Existing commercial space with ~14' ceilings (exposed truss roof).

There is existing 3/4" EMT secured to the bottom the the steel trusses with a junction box (4" sq) every 10'.

New rooms with 8' GWB ceilings were constructed under this EMT & junction boxes. Ceilings only have GWB, no walkways or platforms on top of the ceiling (not rated for storage).

I contend that the junction boxes are a wiring method and must be accessible; eg they are exposed, you don't have to damage the building to access them. Must be "accessible"-- not "readily accessible".

Inspector says they need to be accessible with a ladder? The distance between the top of the ceiling joists and the junction boxes ranges from 5' to 6'-6", so I don't even know that a ladder is required. Granted you will have to walk the joists, and if you need a ladder you will have to bring some plywood or use a Little Giant.  But more to the point, I don't see what a ladder has to do with "accessible".

He says "move them to an accessible location" "that can be accessed with a ladder".

Is there any merit to this? I just don't see it in any version of the NEC. 300.15(A) in the 2017.


----------



## cda (Jul 11, 2018)

Boy that is spoiled??

What is he going to do when he does an atrium, with j boxes at the top??


----------



## Rick18071 (Jul 11, 2018)

The inspector probably said a ladder because that is what is shown in the NEC Handbook.
I would have them install a 3' wide catway to get to the j boxes, could be plywood.
And an access hatch to get above the ceiling.
I would expect an repairman have a ladder for repairs but not sheets of plywood.


----------



## ADAguy (Jul 11, 2018)

Comes down to methods and means doesn't it?


----------



## north star (Jul 11, 2018)

*$ $ = $ $*

Long time no see **TimNY** !

Did the Inspector cite a particular Code Section or Article from the NEC ?
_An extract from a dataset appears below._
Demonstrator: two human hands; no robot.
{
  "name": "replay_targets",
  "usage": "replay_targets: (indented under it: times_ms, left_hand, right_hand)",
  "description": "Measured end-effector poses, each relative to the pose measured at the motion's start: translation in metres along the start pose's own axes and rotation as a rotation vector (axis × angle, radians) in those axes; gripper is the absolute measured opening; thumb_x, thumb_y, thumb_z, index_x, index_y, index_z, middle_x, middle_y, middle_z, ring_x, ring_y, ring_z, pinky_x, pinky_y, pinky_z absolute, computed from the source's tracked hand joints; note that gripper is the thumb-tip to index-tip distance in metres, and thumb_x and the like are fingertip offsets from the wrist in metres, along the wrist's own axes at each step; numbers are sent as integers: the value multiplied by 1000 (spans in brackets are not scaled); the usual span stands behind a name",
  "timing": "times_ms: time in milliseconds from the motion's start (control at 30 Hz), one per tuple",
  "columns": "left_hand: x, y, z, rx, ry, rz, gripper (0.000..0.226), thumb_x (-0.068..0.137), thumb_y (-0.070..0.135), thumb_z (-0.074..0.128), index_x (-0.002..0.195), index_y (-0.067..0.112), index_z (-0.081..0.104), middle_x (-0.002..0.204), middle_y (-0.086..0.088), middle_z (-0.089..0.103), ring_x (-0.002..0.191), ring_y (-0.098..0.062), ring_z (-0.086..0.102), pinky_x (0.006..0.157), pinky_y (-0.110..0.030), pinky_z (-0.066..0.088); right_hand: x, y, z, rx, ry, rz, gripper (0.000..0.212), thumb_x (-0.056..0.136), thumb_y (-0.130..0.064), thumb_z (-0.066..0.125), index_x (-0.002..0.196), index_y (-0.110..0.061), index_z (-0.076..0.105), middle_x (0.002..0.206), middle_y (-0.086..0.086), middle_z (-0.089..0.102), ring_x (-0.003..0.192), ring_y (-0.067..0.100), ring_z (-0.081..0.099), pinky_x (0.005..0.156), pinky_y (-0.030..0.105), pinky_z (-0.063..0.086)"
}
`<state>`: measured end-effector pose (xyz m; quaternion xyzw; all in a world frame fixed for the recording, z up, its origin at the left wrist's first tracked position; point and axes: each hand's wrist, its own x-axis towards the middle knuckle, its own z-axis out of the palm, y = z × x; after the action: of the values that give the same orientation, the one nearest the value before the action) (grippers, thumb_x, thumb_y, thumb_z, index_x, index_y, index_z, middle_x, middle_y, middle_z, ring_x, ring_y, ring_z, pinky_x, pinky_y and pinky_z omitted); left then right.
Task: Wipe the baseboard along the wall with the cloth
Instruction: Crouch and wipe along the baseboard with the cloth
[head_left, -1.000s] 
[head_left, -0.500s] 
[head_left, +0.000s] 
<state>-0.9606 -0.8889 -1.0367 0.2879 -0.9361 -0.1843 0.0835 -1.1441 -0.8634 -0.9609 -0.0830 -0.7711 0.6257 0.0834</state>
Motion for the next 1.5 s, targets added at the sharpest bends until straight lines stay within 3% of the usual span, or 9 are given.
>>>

IMO, a ladder isn't applicable.......The J-Boxes ARE accessible if someone
wants to climb around on the trusses.


*= = $ = =*


----------



## TimNY (Jul 12, 2018)

north star said:


> *$ $ = $ $*
> 
> Long time no see **TimNY** !
> 
> ...



Yes, been a while!

No, no code was section cited. It seems he wants them "readily accessible" whereas the code requires "accessible". If they need to rent an articulating boom, then so be it.. they're accessible.

Ultimately the electrician has to deal with it. I offered the walkway, but they had to refer it to "planning" for approval. Electrician may just run new EMT from one end to the other. The boxes aren't even used for anything.. simply a chase.

I'm all for meeting the code minimum. I'm all for making it better than code minimum. But I have to draw the line at making it difficult for me to exceed the code minimum.


----------